Why did you disobey your teacher?

Why did you disobey me?

Why did you hurt your sister?

Why did you deliberately hurt yourself?

Why? Why? WHY? WHY? WHY?

The enormous challenge of being the parent of an ADHD child is that you tie yourself in mental, emotional and physical knots, constantly asking this banal, and largely irrelevant, question. 

For me, it screamed in my head, every day for 10 years. Every time my child did something we both knew he’d been taught not to do, or knew was wrong, I asked him. Why? Every time he didn’t do the right thing, or something he’d been asked (aka told) to do, I asked him. Why? 

To my exasperation, whenever I asked the question, he would grunt, “I don’t know”. And he would deliver this reply with perfect predictability and monotony.

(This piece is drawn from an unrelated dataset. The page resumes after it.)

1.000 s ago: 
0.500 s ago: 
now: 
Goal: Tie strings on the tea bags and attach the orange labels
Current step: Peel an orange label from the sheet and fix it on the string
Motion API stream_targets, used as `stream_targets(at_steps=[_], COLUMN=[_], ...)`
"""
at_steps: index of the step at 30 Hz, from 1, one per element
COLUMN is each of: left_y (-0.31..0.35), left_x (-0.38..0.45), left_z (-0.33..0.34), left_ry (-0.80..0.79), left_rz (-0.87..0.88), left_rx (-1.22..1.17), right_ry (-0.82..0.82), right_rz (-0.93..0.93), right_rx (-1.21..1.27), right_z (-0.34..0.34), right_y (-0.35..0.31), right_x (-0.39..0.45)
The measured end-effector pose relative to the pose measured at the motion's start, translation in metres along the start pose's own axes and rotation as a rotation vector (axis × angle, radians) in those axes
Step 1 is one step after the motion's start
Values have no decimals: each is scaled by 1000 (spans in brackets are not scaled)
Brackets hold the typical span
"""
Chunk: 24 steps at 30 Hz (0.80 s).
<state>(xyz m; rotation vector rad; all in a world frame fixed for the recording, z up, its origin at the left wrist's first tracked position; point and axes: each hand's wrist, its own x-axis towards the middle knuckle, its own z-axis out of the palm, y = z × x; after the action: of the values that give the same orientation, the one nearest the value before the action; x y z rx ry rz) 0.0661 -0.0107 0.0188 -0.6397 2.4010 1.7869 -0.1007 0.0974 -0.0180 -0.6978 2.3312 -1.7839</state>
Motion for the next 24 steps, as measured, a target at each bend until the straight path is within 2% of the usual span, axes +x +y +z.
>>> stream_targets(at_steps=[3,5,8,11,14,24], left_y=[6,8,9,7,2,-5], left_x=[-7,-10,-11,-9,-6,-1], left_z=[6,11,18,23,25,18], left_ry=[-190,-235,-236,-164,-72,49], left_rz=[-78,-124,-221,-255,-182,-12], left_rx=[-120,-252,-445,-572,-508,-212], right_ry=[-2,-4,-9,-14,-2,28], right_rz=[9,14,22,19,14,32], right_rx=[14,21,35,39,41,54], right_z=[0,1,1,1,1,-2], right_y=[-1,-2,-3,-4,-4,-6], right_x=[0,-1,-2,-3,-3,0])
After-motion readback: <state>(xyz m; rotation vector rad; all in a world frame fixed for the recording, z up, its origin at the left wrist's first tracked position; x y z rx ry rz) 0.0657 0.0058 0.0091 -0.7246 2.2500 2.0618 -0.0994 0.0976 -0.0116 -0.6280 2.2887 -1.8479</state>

This is an answer no parent who’s constantly questioned and judged for their child’s ‘bad’ behaviour or ‘poor’ performance can do anything with. (Queue steam from ears and a rising vocal volume.) 

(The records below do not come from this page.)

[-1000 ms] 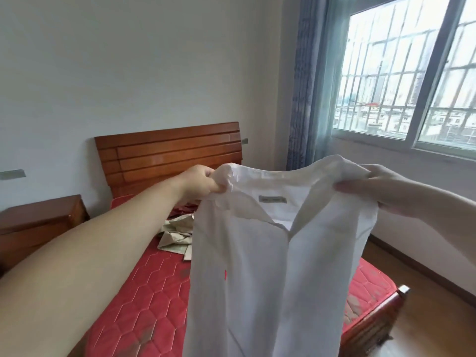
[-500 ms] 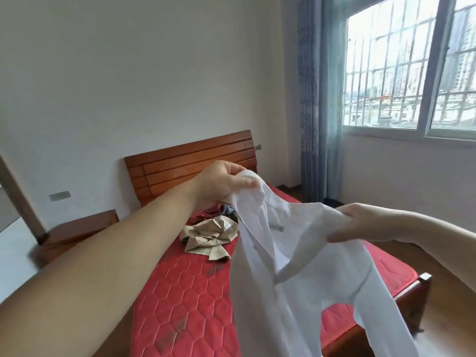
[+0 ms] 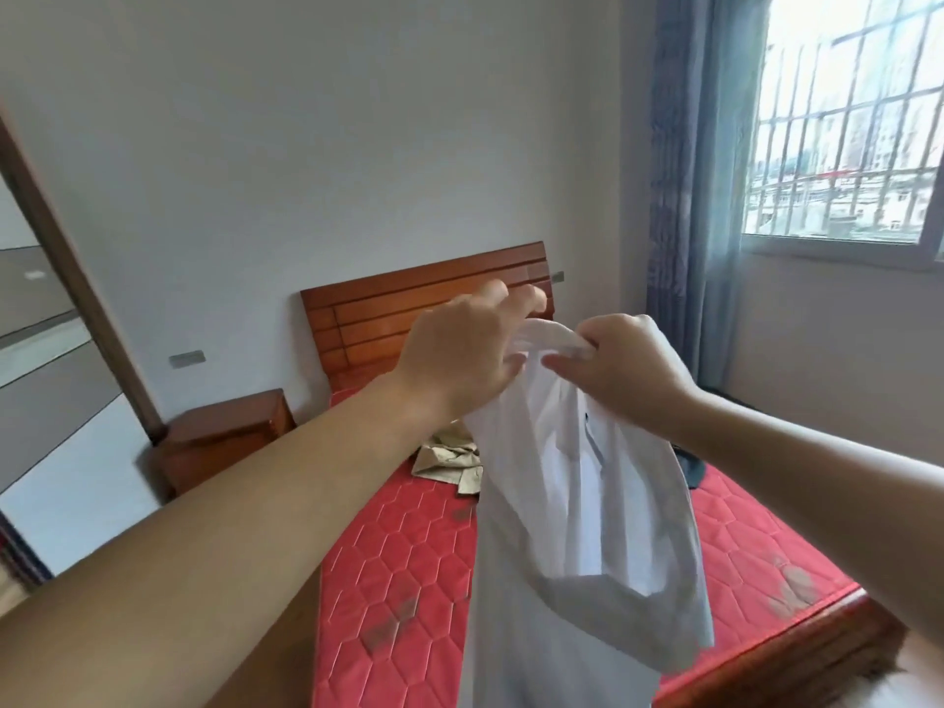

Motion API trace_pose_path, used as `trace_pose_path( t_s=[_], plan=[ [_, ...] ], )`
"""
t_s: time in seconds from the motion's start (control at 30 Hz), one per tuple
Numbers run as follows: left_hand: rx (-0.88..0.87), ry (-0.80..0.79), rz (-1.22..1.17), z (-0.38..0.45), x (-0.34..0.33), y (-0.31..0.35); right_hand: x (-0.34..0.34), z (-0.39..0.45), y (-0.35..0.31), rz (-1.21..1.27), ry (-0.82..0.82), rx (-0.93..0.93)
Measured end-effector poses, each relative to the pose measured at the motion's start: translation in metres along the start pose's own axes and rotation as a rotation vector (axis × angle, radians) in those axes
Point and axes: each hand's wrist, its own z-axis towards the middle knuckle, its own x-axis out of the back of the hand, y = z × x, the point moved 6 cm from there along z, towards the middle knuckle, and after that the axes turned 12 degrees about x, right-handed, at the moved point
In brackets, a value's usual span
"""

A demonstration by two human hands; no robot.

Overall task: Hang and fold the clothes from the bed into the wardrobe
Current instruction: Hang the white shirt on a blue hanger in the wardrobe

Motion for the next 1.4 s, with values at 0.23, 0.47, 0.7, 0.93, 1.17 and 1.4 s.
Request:
trace_pose_path(
  t_s=[0.23, 0.47, 0.7, 0.93, 1.17, 1.4],
  plan=[
    [0.284, -0.028, -0.203, 0.006, 0.006, -0.029, -0.03, -0.024, 0.006, -0.24, -0.315, -0.037],
    [0.632, -0.235, -0.128, -0.011, 0.009, -0.112, -0.065, -0.063, 0.047, 0.227, -0.79, -0.511],
    [1.18, -0.576, -0.743, -0.091, 0.006, -0.162, -0.066, 0.025, -0.033, 0.802, -0.415, -0.527],
    [1.095, -0.357, -1.425, -0.118, 0.048, -0.177, -0.11, 0.087, -0.152, 1.215, -0.291, -0.451],
    [0.874, -0.205, -0.904, -0.169, 0.099, -0.23, -0.151, 0.125, -0.29, 1.472, -0.195, -0.393],
    [0.968, -0.153, -0.802, -0.238, 0.131, -0.322, -0.203, 0.142, -0.395, 1.416, -0.243, -0.326]
  ],
)
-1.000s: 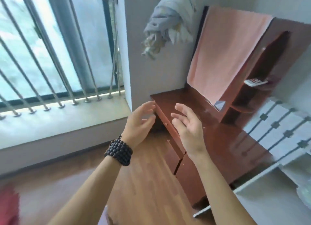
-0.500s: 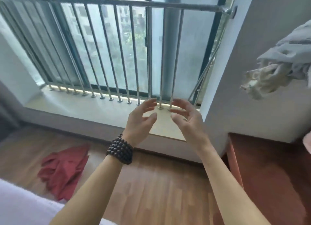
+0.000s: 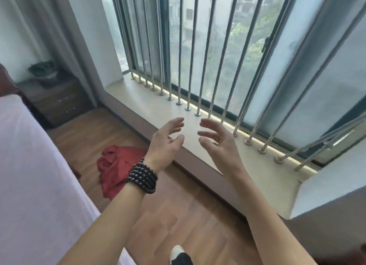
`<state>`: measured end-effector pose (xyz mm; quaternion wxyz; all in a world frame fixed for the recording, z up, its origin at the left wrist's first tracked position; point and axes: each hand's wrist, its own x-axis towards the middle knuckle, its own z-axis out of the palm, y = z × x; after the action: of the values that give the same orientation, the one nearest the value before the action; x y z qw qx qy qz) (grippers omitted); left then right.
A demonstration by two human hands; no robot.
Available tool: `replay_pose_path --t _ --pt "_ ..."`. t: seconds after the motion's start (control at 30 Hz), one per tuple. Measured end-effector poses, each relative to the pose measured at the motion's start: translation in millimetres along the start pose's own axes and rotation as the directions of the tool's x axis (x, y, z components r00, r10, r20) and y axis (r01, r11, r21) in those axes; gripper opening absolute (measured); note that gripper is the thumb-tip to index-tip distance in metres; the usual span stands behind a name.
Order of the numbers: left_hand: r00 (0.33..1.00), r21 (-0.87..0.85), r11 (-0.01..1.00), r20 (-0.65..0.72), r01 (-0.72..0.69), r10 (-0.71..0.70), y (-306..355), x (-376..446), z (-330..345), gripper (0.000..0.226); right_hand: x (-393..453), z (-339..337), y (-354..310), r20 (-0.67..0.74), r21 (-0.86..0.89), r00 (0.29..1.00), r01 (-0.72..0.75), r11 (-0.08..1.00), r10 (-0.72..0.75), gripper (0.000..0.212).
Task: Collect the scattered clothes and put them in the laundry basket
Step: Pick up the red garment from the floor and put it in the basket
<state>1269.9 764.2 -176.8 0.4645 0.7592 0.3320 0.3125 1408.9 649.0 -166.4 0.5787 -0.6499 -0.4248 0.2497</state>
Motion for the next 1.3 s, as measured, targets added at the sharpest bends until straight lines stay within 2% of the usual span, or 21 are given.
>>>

“What do you mean you don’t know?!” 

But the reality is, ADHD kids often don’t know why they do (or don’t do) the things they’re responsible for. And these poor little people constantly have adults seeking these answers where there just aren’t any to be found. 

Others constantly ask this inane question too. Teachers and family members would ask my son the Why question all the time. Then, when they couldn’t get a satisfactory answer from him, they’d ask me! "Why did your son…? Why doesn’t your son…? Why won’t your son…?" And I never knew the bloody answer! 

I read every book. I took him to every expert. I attended every course. I searched and researched. Yet I never found the answers. It was painful and frustrating. How can you solve a problem if you can’t find the answers?

I would ask myself, “Why?” just as often as I would ask my son, “Why?”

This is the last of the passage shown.